The Crow Folk Read online

Page 11


  The scarecrow wobbled to its feet, arms outstretched to her. ‘It’s that man again. It’s that man again!’

  ‘Get out!’ she cried, grabbing a poker and bashing it across the back of the scarecrow’s head. It howled and scurried from the room into the hallway and slammed into the door, falling back onto the stairs. Mrs Teach darted around it, yanked the door open, grabbed it by the scruff of the neck and tossed it out into the street.

  The thing dashed along the pavement as lights began to flick on in neighbouring houses. The door to the Green Man swung open and young Faye was first out, followed by Terrence.

  ‘It’s one of them,’ Mrs Teach cried. ‘One of them scarecrows was in my house!’

  * * *

  There began a shambling pursuit as a few of the Local Defence Volunteers headed off after the fugitive scarecrow. The war had left the village short of athletic males and Faye held out little hope for the success of Terrence, Bertie and a handful of pensioners from the village bowls team who gave chase.

  In the meantime, Faye comforted Mrs Teach in the Green Man with words of sympathy and a gin.

  ‘Tinkety tonk old fruit and down with the Nazis,’ was Mrs Teach’s toast as she knocked it back in one.

  ‘How did it get in?’ Faye asked.

  ‘The back door was unlocked,’ Mrs Teach replied. ‘I’m such a fool. My Ernie used to check it every night and I still haven’t got into the habit myself.’

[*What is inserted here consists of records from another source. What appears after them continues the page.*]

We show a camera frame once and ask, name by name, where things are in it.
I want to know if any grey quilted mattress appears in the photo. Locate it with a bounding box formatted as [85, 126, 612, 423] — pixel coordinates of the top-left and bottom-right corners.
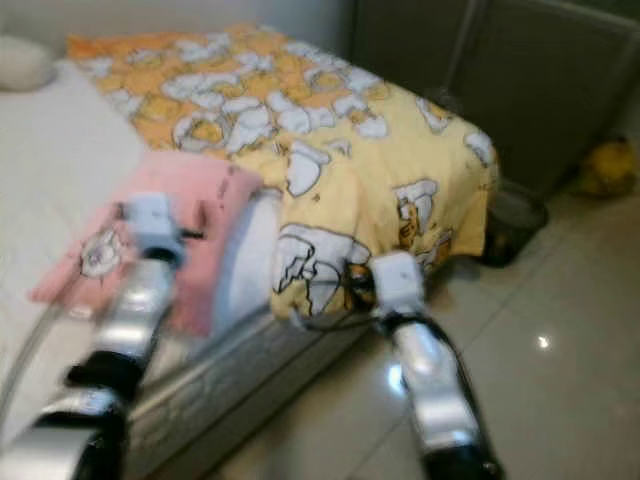
[130, 310, 371, 480]

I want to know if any pink pillow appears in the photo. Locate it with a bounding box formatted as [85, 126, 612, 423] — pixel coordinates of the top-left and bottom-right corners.
[28, 150, 266, 336]

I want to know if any yellow plush toy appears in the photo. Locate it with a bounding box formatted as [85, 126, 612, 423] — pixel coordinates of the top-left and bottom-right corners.
[575, 138, 639, 198]

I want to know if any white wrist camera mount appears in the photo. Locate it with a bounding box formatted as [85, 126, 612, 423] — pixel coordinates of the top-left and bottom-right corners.
[120, 193, 191, 266]
[368, 250, 426, 321]

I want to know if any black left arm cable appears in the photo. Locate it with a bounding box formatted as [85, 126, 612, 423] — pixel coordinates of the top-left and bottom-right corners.
[0, 305, 66, 411]

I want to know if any black mesh waste basket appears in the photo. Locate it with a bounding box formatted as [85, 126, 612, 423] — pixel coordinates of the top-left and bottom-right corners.
[480, 180, 551, 269]

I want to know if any yellow cartoon print quilt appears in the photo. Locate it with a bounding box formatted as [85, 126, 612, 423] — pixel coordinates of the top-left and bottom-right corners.
[65, 25, 501, 321]

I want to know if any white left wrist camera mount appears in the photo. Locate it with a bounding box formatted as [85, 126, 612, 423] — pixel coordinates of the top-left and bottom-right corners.
[120, 193, 191, 266]

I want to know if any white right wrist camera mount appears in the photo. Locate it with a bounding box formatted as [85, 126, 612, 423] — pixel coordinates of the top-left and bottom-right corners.
[368, 250, 426, 321]

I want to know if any dark wardrobe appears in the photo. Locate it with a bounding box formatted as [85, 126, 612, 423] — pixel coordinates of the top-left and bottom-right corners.
[350, 0, 640, 196]

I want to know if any beige plush toy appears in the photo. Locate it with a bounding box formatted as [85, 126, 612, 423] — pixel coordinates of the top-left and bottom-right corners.
[0, 35, 56, 91]

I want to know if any white mattress pad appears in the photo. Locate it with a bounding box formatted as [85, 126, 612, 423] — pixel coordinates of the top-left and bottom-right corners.
[0, 60, 286, 451]

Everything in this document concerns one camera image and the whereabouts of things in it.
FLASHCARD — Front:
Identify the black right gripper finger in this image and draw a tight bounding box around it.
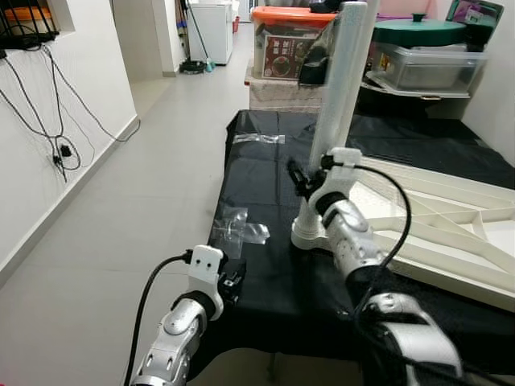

  ‘But why you?’ Faye asked, squinting one eye and adjusting her spectacles.

  ‘I’m a woman alone,’ Mrs Teach said, fanning herself with a beer mat. ‘Vulnerable and in mourning.’

  More squinting from the girl. ‘So’s Mrs Nesbitt. And Mrs Brew. And if you’re a no-good scarecrow wanting to put the willies up vulnerable ladies, why not try Miss Moon and Miss Leach on the corner? They’re easier targets, surely? The scarecrow would have passed all their houses before reaching yours,’ Faye said, sensing she was starting to get on Mrs Teach’s nerves. ‘It’s almost like the scarecrow knew who you were.’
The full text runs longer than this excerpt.